Cadde 'Ajitasyonla suçlandım'

'Ajitasyonla suçlandım'

01.07.2015 - 02:30 | Son Güncellenme:

Doğumsal anormalilerle dünyaya gelen oğlu Dağhan’la yaşadıklarını bir sınav olarak değerlendiren Özge Uzun, “Zorlukları anlattığınızda insanlar ajitasyon malzemesi olarak görüyor” dedi

Ajitasyonla suçlandım

Mayıs ayında 10 yıllık eşi Volkan Üst’ten boşanan ve 7 yaşındaki oğlu Dağhan için yazdığı yeni kitabı ‘Sizin Hiç Maviniz Var Mı?’ ile adından söz ettiren Özge Uzun, kendisini ayakta tutan şeyin çalışmak olduğunu söyledi. Doğumsal anormalilerle dünyaya gelen Dağhan’la bir savaş içinde olduklarını söyleyen Uzun, “Başınıza kötü şeyler geldiğinde, bunun bir ceza olduğunu düşünmem” dedi.
Yaşadıklarını anlattığında insanların ajitasyon malzemesi olarak gördüğünü belirten Uzun, şöyle konuştu:
”Öyle kodlanmışız ki, yıllarca bu suçlamalarla karşı karşıya kaldım. Yaşadıklarımı hediye olarak görüyorum. Güçlüymüşüm, kaldırabiliyormuşum ki böyle bir sınavla karşılaşmışım. Hep şükrediyorum. Allah bana Siva’yı verdi, bu benim için çok büyük bir mükafat...”

Haberin Devamı

BU ARALAR GİDESİM VAR

Eşi Volkan Üst’le geçen ay yollarını ayıran Özge Uzun, “Vahşi hayvanlar gibi yaralarımı kendi kendime iyileştirmek için uzaklaşmaya ve yalnız kalmaya ihtiyacım var” dedi

Bu hafta 106.6 TRT Kent Radyo İstanbul’da eski bir dostumu, bu frekansta pazarları sizinle buluşan radyocu arkadaşım Özge Uzun’u ağırladım. Yıllar onu biraz durgunlaştırmış elbette, biraz da yaralamış. Radyodan kitabına, hayatının dönüm noktalarından aldığı kararlara kadar çok şey konuştuk.

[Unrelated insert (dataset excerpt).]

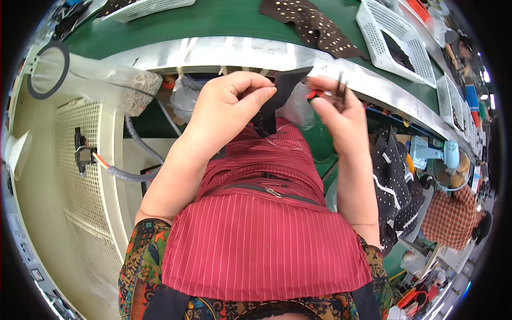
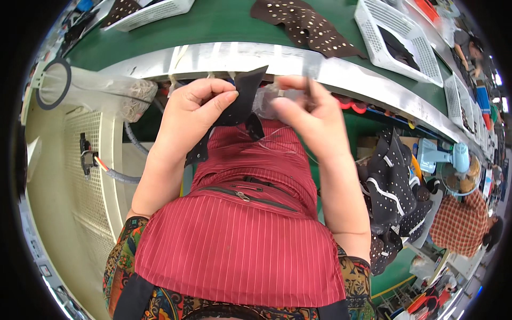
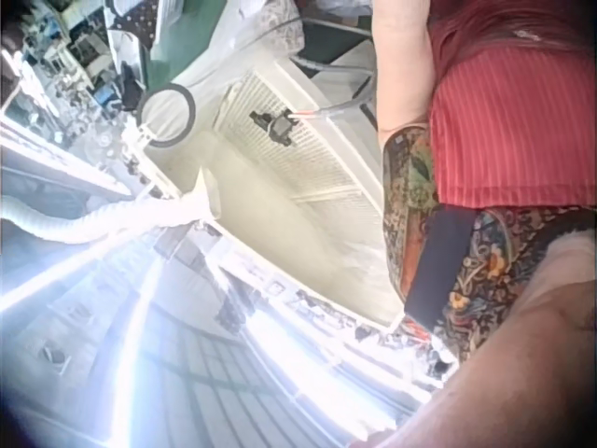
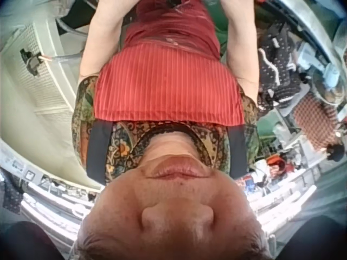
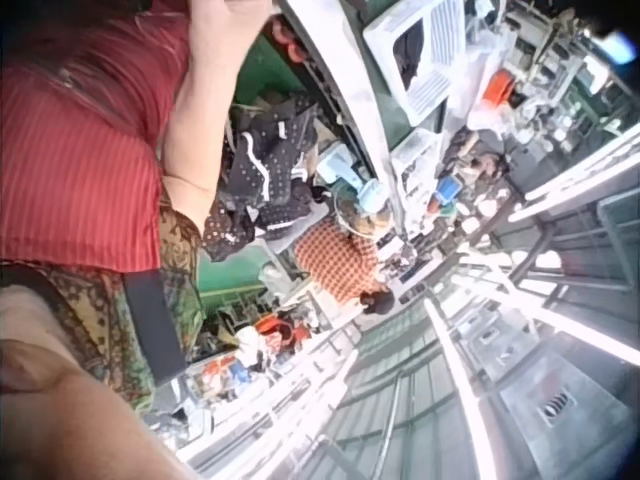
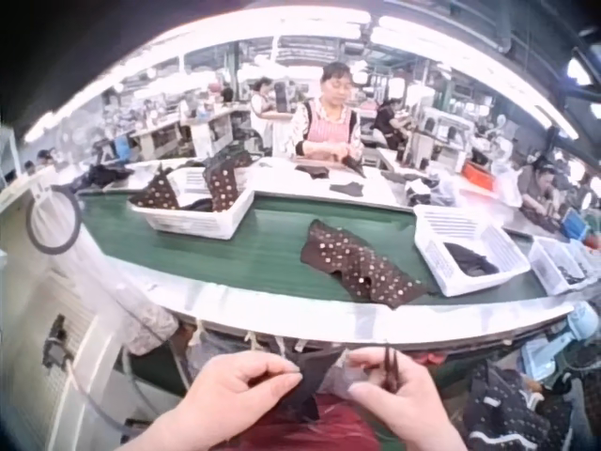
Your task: The person trims the edges of black fabric pieces with gold studs using scissors. They handle the fabric pieces one by one, cutting along the edges and occasionally adjusting the material. The person places the trimmed pieces into a white basket on the table.
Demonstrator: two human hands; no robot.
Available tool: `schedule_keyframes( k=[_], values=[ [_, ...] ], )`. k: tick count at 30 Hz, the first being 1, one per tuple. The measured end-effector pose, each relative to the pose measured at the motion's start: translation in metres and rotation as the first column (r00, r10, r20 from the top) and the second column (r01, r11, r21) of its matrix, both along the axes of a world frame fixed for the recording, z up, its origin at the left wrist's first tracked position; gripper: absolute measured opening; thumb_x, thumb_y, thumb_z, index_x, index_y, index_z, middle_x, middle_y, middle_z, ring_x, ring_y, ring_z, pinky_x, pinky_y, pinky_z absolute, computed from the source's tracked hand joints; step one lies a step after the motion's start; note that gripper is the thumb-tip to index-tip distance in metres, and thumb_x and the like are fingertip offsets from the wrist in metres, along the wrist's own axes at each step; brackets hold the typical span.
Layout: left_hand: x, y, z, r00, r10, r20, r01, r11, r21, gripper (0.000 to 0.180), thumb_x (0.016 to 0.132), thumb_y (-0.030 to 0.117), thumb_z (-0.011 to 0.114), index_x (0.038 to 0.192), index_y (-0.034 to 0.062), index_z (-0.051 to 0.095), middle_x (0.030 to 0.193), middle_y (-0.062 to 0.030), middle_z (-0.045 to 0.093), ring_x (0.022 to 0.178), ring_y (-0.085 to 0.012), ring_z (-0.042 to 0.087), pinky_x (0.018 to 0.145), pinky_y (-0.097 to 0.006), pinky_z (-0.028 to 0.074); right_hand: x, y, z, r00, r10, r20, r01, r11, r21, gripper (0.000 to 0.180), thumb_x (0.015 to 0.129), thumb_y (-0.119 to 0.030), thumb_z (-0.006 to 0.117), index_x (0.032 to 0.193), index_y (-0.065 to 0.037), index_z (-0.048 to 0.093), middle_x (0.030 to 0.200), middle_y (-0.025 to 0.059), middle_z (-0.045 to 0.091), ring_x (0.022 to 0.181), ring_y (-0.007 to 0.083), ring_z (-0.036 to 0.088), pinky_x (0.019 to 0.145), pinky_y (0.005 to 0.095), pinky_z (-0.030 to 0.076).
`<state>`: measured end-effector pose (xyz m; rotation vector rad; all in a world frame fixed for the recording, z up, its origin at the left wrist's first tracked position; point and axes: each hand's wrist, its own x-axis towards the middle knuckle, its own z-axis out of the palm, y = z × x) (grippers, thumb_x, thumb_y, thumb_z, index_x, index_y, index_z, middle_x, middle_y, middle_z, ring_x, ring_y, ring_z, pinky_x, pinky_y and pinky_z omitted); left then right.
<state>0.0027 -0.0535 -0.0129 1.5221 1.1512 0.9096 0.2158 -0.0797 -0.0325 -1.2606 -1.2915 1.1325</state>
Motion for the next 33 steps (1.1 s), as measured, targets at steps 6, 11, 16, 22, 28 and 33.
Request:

Radyo geçmişinizi biraz anlatır mısınız?

Erhan Konuk’tur müsebbibi bu işin. İlk “Senden bir şey olur” diyen odur, kitapta da bahsettim. 13 yaşındaydım; ‘Cıvıl Cıva’ ve gözlüklerimden adını alan ‘Kırmızı Çerçeve’ adlı radyo programlarını haftada iki gün yapıyordum. Evden resmen kaçarak radyoya gidiyordum. Bizimkiler baktılar ki, bu kız kopamayacak bu işten, izin verdiler. Sekiz yıl sürdü radyoculuk serüvenim. Sonra 1998’de İstanbul’a geldim.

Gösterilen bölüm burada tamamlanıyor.